Washington, D.C. — El presidente estadounidense Donald Trump ha declarado con firmeza que el crudo venezolano ahora está bajo control de Estados Unidos, tras la captura del presidente Nicolás Maduro y la incautación de buques tanque sancionados. Sin embargo, una parte importante de esas reservas y envíos pertenece a China, según contratos firmados hace años con el gobierno de Caracas, lo que complica la estrategia geopolítica de Washington y abre la puerta a delicadas negociaciones diplomáticas.
Expertos consultados por la Associated Press indican que empresas estatales chinas como China National Petroleum Corp. (CNPC) y Sinopec tienen derechos sobre 4,400 millones de barriles de reservas petroleras en Venezuela, la cifra más alta para cualquier nación extranjera, de acuerdo con un análisis de Morgan Stanley. Esta participación se deriva de acuerdos de préstamo por petróleo que Beijing otorgó a Caracas entre 2000 y 2023, por un total de unos 106.000 millones de dólares, según datos de AidData.
Venezuela adeuda a China al menos 10,000 millones de dólares, deuda que Maduro pagaba mediante envíos directos de crudo. Con la intervención estadounidense, el gobierno interino —alineado con las exigencias de Washington— podría cuestionar la legalidad de esos contratos y suspender los pagos, generando un riesgo significativo para los intereses chinos.

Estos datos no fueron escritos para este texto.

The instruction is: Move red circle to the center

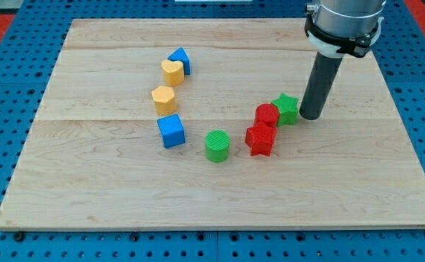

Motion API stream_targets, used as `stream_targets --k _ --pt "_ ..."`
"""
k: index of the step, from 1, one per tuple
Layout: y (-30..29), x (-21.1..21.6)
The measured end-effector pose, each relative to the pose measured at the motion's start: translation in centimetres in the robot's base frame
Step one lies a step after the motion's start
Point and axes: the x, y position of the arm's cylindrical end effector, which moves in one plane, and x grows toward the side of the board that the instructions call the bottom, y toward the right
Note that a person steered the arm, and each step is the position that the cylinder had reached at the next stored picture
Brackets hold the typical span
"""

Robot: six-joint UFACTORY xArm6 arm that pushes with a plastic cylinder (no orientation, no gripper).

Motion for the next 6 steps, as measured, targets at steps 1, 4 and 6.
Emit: stream_targets --k 1,4,6 --pt "-0.8 3.0" --pt "-12.7 -1.3" --pt "-9.9 -4.8"
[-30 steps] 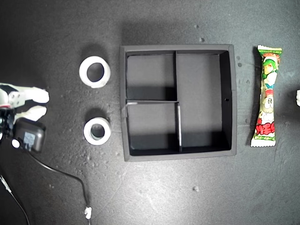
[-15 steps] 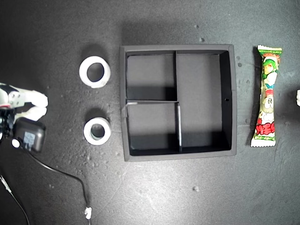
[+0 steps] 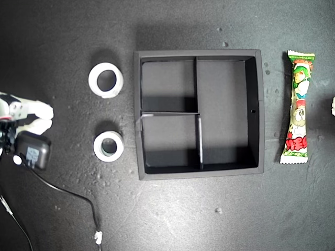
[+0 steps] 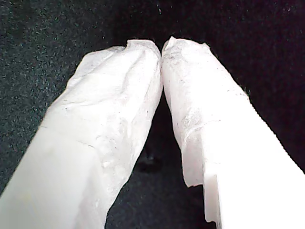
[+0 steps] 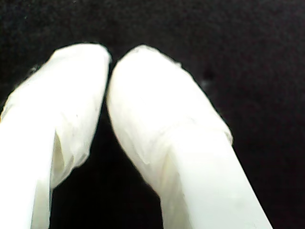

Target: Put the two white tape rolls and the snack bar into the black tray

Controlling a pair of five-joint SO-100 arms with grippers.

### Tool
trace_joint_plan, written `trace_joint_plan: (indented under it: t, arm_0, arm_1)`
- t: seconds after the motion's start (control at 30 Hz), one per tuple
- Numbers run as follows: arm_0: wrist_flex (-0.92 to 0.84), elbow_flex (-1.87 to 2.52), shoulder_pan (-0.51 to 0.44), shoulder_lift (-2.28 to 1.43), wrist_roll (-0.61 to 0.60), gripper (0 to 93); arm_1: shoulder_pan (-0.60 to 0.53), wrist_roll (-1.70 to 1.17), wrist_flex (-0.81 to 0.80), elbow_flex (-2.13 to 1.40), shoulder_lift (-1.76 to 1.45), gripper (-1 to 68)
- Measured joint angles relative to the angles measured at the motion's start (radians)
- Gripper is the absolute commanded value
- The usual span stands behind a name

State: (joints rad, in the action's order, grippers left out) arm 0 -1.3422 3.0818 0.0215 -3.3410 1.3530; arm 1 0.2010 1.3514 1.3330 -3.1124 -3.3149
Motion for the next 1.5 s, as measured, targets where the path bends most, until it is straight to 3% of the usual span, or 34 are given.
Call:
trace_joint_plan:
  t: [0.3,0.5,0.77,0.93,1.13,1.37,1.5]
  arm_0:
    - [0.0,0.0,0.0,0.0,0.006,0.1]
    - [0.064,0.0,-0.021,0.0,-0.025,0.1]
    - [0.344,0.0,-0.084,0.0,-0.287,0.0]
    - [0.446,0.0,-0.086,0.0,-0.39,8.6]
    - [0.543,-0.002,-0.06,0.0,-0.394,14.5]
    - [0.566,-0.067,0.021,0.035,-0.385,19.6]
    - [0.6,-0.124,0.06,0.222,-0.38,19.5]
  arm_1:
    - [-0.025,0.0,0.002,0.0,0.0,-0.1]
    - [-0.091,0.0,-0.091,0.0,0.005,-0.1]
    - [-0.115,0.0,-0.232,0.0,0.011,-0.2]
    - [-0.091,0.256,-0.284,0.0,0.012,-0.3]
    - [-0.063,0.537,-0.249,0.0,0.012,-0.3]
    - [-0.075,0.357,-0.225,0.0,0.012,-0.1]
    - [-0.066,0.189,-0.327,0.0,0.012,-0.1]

El secretario de Energía, Chris Wright, ha señalado que EE.UU. manejará las ventas de petróleo venezolano “indefinidamente”, depositando los ingresos en cuentas controladas por Washington para, eventualmente, beneficiar al pueblo venezolano. La administración planea iniciar con la comercialización de entre 30 y 50 millones de barriles almacenados en el país. Un funcionario anónimo del gobierno enfatizó que el objetivo es reducir la “influencia externa adversaria” en el hemisferio occidental, en clara alusión a Beijing.
Esta movida se produce en un contexto de frágil tregua comercial entre Trump y Xi Jinping, acordada a finales de 2025 y que incluye una visita prevista del presidente estadounidense a Beijing en abril. Analistas como Craig Singleton, del Foundation for Defense of Democracies, creen que Trump evitará convertir Venezuela en un punto de fricción mayor con China, priorizando la estabilidad en las relaciones bilaterales.
Beijing ha reaccionado con dureza: el Ministerio de Comercio condenó la “interferencia” estadounidense y afirmó que la cooperación económica con Venezuela, como acuerdo entre estados soberanos, está protegida por el derecho internacional. “La voluntad de China de profundizar esta cooperación no cambiará”, declaró un portavoz.
Aunque el petróleo venezolano representa solo un pequeño porcentaje de las importaciones chinas —que Beijing ha diversificado hacia otras fuentes y la electrificación—, la pérdida de influencia en Caracas representa un revés estratégico para el gigante asiático en su patio trasero estadounidense.
La situación recuerda el caso libio tras la caída de Muamar Gadafi en 2011, cuando empresas chinas perdieron miles de millones en inversiones. En Venezuela, las apuestas de Beijing van más allá del crudo: incluyen telecomunicaciones, ferrocarriles y puertos, todos en riesgo según informes de firmas como Jefferies.
Trump ha insistido en que su intervención busca contrarrestar la presencia china y rusa en la región, alineándose con la Estrategia de Seguridad Nacional de su administración. Mientras tanto, el futuro de los envíos y deudas pendientes dependerá de las negociaciones que se avecinan, en un delicado equilibrio entre poderío energético, deuda bilateral y la tregua comercial global.